**PROBLEM:** Word for word, restate every record, though not the pictures.

**SUPPLIED MATERIAL:**
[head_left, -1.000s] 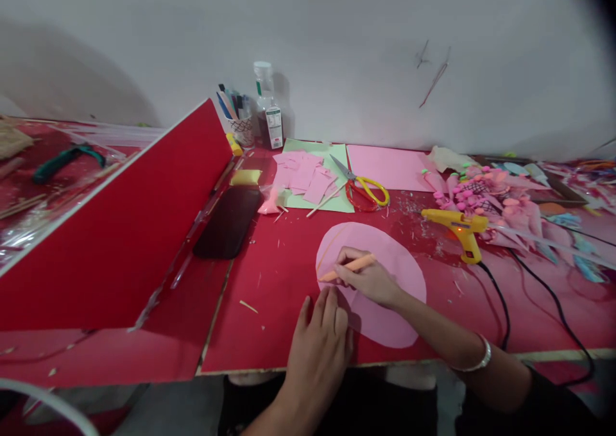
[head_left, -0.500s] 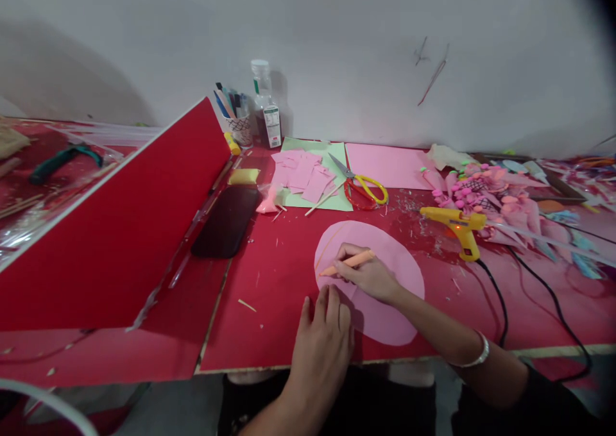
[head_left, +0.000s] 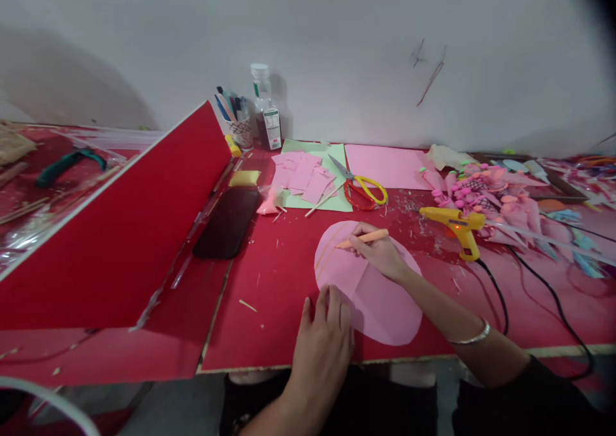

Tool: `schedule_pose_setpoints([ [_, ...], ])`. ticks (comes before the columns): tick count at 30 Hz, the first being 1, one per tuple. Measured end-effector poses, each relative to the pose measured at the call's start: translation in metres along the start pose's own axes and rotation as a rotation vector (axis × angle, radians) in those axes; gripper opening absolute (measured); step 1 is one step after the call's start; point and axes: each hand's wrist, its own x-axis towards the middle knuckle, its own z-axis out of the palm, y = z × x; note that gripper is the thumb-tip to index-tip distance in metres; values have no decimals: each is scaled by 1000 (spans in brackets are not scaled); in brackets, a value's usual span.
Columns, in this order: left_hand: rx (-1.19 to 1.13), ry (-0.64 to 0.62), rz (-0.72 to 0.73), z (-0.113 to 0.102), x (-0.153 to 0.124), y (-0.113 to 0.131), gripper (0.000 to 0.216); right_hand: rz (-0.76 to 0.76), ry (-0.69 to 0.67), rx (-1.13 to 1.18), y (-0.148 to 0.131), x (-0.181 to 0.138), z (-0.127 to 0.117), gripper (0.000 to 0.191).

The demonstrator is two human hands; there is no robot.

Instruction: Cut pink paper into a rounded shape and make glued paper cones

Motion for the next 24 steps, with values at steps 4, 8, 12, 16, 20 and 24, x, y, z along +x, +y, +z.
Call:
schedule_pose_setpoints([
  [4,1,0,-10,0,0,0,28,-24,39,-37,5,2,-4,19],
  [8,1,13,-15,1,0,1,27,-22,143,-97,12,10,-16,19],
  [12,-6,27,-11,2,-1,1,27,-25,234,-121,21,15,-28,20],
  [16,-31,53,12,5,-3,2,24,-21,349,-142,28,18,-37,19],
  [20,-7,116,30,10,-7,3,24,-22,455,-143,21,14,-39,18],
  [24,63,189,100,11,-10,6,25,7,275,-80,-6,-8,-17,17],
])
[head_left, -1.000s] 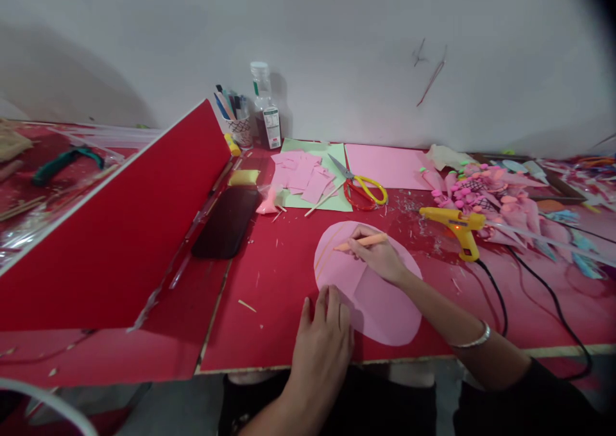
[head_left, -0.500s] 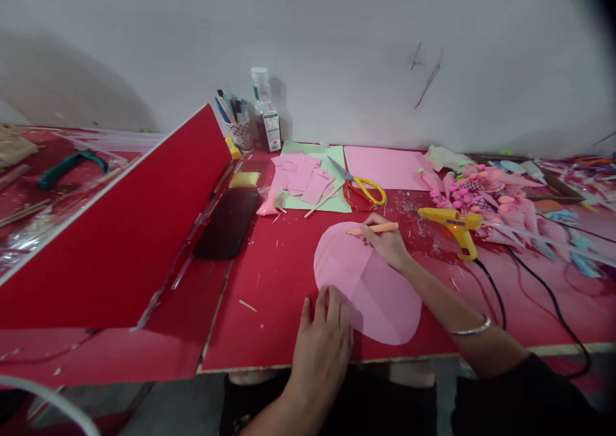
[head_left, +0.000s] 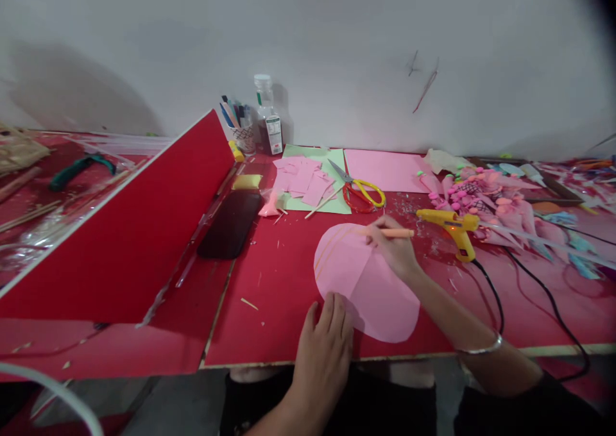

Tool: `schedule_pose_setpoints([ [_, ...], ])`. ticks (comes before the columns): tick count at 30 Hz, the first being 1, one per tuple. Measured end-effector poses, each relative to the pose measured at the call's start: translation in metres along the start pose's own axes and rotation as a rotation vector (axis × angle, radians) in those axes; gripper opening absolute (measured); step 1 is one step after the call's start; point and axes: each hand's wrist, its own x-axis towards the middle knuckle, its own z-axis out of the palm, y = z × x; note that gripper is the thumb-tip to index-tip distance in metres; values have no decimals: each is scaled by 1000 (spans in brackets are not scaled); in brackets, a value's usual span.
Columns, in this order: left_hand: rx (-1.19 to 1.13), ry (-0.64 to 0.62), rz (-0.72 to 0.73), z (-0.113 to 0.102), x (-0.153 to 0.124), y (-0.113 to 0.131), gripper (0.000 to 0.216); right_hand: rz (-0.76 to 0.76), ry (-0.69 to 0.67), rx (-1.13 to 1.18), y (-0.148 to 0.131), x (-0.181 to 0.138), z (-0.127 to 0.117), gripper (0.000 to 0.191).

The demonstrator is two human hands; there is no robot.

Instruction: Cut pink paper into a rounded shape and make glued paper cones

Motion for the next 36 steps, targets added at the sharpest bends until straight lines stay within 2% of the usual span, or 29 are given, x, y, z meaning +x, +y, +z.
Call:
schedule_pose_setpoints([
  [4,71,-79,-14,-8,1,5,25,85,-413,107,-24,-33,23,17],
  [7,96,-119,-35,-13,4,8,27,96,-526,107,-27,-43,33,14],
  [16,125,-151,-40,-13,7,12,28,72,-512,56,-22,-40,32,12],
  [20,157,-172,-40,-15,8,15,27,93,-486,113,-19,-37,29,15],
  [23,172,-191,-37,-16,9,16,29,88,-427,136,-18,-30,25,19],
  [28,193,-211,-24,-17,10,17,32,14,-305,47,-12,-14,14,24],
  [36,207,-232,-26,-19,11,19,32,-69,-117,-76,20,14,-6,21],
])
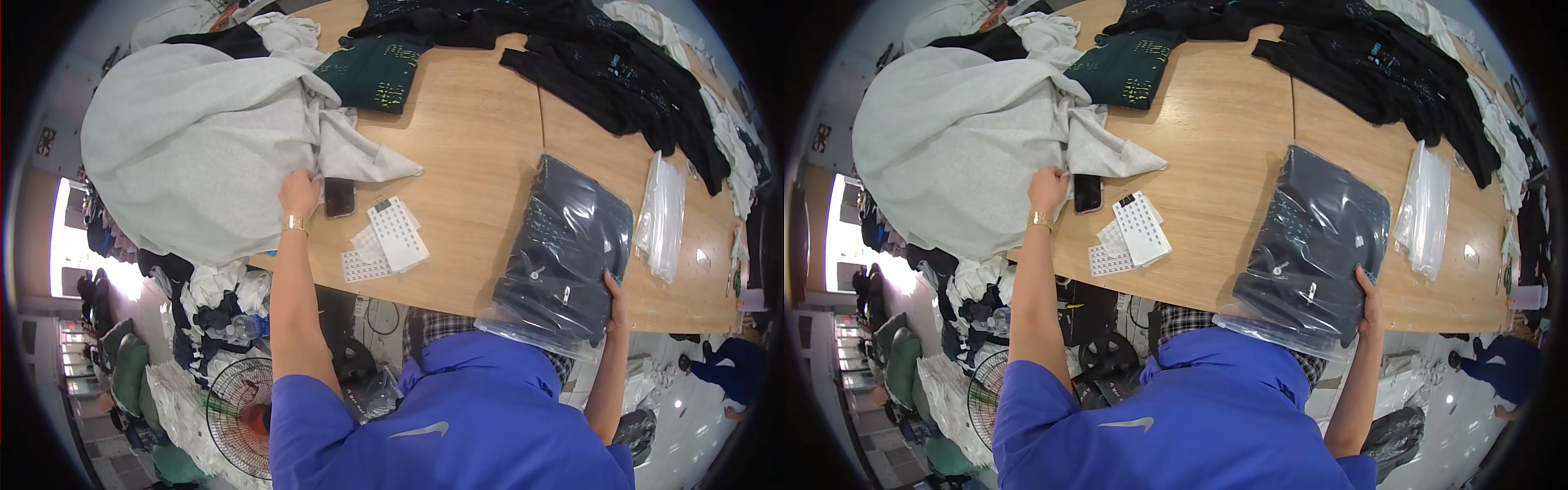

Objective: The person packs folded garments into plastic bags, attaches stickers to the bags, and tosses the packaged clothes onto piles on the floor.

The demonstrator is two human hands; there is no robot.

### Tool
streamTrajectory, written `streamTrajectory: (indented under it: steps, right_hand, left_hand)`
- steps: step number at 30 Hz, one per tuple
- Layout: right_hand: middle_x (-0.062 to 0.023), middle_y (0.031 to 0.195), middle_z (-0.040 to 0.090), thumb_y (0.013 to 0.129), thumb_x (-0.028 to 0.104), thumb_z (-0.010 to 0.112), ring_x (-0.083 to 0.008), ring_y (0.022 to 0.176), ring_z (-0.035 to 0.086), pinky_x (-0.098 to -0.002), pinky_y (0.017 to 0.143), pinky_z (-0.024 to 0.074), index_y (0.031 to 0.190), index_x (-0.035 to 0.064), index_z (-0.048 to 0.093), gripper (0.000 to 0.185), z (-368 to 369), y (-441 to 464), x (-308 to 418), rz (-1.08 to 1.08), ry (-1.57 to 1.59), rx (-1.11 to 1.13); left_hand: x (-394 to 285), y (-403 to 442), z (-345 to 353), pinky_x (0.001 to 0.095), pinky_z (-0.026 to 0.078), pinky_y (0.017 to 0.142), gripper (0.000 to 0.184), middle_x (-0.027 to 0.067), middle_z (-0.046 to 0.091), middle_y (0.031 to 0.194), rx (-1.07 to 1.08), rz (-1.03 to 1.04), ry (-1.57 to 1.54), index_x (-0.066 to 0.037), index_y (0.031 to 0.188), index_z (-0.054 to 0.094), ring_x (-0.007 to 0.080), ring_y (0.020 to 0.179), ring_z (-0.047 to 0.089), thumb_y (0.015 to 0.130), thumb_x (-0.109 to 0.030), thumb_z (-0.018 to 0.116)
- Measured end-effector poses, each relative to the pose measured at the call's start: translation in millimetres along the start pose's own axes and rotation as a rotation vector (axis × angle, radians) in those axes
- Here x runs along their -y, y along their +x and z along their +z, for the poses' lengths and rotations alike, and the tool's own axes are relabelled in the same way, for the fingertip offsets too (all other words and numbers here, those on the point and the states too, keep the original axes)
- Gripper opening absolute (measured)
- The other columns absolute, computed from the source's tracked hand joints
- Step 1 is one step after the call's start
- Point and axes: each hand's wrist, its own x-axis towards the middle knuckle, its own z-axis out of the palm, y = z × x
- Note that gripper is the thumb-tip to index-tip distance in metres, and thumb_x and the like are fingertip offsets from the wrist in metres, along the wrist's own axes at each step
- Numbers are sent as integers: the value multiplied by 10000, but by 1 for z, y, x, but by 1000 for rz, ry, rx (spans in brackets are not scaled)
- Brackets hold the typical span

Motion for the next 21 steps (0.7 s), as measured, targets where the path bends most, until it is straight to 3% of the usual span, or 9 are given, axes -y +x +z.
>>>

**EXERCISE SOLUTION:**
[head_left, -1.000s] 
[head_left, -0.500s] 
[head_left, +0.000s] 

Tool: `schedule_pose_setpoints([ [_, ...], ])`. ticks (comes before the columns): tick count at 30 Hz, the first being 1, one per tuple. Measured end-effector poses, each relative to the pose measured at the call's start: translation in metres along the start pose's own axes and rotation as a rotation vector (axis × angle, radians) in those axes; gripper opening absolute (measured); step 1 is one step after the call's start; point and axes: each hand's wrist, its own x-axis towards the middle knuckle, its own z-axis out of the palm, y = z × x; note that gripper is the thumb-tip to index-tip distance in metres; values have no decimals: each is scaled by 1000 (spans in brackets are not scaled); in brackets, a value's usual span.
Columns, in this order: left_hand: rx (-1.19 to 1.13), ry (-0.64 to 0.62), rz (-0.72 to 0.73), z (-0.113 to 0.102), x (-0.153 to 0.124), y (-0.113 to 0.131), gripper (0.000 to 0.216); right_hand: rz (-0.76 to 0.76), ry (-0.69 to 0.67), rx (-1.13 to 1.18), y (-0.148 to 0.131), x (-0.181 to 0.138), z (-0.127 to 0.117), gripper (0.000 to 0.191).

The demonstrator is two human hands; there is no robot.

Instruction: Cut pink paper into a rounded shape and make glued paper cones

Motion for the next 24 steps, with values at steps 4, 8, 12, 16, 20 and 24, x, y, z along +x, +y, +z.
Call:
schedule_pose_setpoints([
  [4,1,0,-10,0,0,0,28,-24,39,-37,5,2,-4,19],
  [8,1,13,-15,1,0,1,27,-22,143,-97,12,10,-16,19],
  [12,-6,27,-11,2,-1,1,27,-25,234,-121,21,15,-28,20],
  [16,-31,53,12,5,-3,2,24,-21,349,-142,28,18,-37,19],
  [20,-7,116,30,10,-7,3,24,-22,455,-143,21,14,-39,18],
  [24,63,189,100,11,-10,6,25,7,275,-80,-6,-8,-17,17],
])
[head_left, -1.000s] 
[head_left, -0.500s] 
[head_left, +0.000s] 

Tool: `schedule_pose_setpoints([ [_, ...], ])`. ticks (comes before the columns): tick count at 30 Hz, the first being 1, one per tuple. Measured end-effector poses, each relative to the pose measured at the call's start: translation in metres along the start pose's own axes and rotation as a rotation vector (axis × angle, radians) in those axes; gripper opening absolute (measured); step 1 is one step after the call's start; point and axes: each hand's wrist, its own x-axis towards the middle knuckle, its own z-axis out of the palm, y = z × x; note that gripper is the thumb-tip to index-tip distance in metres; values have no decimals: each is scaled by 1000 (spans in brackets are not scaled); in brackets, a value's usual span.
Columns, in this order: left_hand: rx (-1.19 to 1.13), ry (-0.64 to 0.62), rz (-0.72 to 0.73), z (-0.113 to 0.102), x (-0.153 to 0.124), y (-0.113 to 0.131), gripper (0.000 to 0.216); right_hand: rz (-0.76 to 0.76), ry (-0.69 to 0.67), rx (-1.13 to 1.18), y (-0.148 to 0.131), x (-0.181 to 0.138), z (-0.127 to 0.117), gripper (0.000 to 0.191).

The demonstrator is two human hands; there is no robot.

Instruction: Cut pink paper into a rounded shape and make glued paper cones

Motion for the next 36 steps, targets added at the sharpest bends until straight lines stay within 2% of the usual span, or 29 are given, x, y, z meaning +x, +y, +z.
Call:
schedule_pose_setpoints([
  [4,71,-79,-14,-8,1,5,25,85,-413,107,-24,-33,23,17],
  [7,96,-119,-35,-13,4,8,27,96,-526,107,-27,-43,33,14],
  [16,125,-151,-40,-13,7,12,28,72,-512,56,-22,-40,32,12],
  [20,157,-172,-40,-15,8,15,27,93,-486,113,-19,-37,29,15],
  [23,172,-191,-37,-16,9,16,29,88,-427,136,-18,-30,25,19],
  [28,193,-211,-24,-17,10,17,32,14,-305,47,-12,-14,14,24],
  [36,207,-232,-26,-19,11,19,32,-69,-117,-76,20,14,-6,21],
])

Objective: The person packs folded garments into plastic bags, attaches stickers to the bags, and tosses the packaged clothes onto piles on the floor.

The demonstrator is two human hands; there is no robot.

### Tool
streamTrajectory, written `streamTrajectory: (indented under it: steps, right_hand, left_hand)`
- steps: step number at 30 Hz, one per tuple
- Layout: right_hand: middle_x (-0.062 to 0.023), middle_y (0.031 to 0.195), middle_z (-0.040 to 0.090), thumb_y (0.013 to 0.129), thumb_x (-0.028 to 0.104), thumb_z (-0.010 to 0.112), ring_x (-0.083 to 0.008), ring_y (0.022 to 0.176), ring_z (-0.035 to 0.086), pinky_x (-0.098 to -0.002), pinky_y (0.017 to 0.143), pinky_z (-0.024 to 0.074), index_y (0.031 to 0.190), index_x (-0.035 to 0.064), index_z (-0.048 to 0.093), gripper (0.000 to 0.185), z (-368 to 369), y (-441 to 464), x (-308 to 418), rz (-1.08 to 1.08), ry (-1.57 to 1.59), rx (-1.11 to 1.13); left_hand: x (-394 to 285), y (-403 to 442), z (-345 to 353), pinky_x (0.001 to 0.095), pinky_z (-0.026 to 0.078), pinky_y (0.017 to 0.142), gripper (0.000 to 0.184), middle_x (-0.027 to 0.067), middle_z (-0.046 to 0.091), middle_y (0.031 to 0.194), rx (-1.07 to 1.08), rz (-1.03 to 1.04), ry (-1.57 to 1.54), index_x (-0.066 to 0.037), index_y (0.031 to 0.188), index_z (-0.054 to 0.094), ring_x (-0.007 to 0.080), ring_y (0.020 to 0.179), ring_z (-0.047 to 0.089), thumb_y (0.015 to 0.130), thumb_x (-0.109 to 0.030), thumb_z (-0.018 to 0.116)
- Measured end-effector poses, each relative to the pose measured at the call's start: translation in millimetres along the start pose's own axes and rotation as a rotation vector (axis × angle, radians) in those axes
- Here x runs along their -y, y along their +x and z along their +z, for the poses' lengths and rotations alike, and the tool's own axes are relabelled in the same way, for the fingertip offsets too (all other words and numbers here, those on the point and the states too, keep the original axes)
- Gripper opening absolute (measured)
- The other columns absolute, computed from the source's tracked hand joints
- Step 1 is one step after the call's start
- Point and axes: each hand's wrist, its own x-axis towards the middle knuckle, its own z-axis out of the palm, y = z × x
- Note that gripper is the thumb-tip to index-tip distance in metres, and thumb_x and the like are fingertip offsets from the wrist in metres, along the wrist's own axes at each step
- Numbers are sent as integers: the value multiplied by 10000, but by 1 for z, y, x, but by 1000 for rz, ry, rx (spans in brackets are not scaled)
- Brackets hold the typical span

Motion for the next 21 steps (0.7 s), as measured, targets where the path bends most, until it is straight to 3% of the usual span, or 9 are given, axes -y +x +z.
>>>

The answer contains nothing further.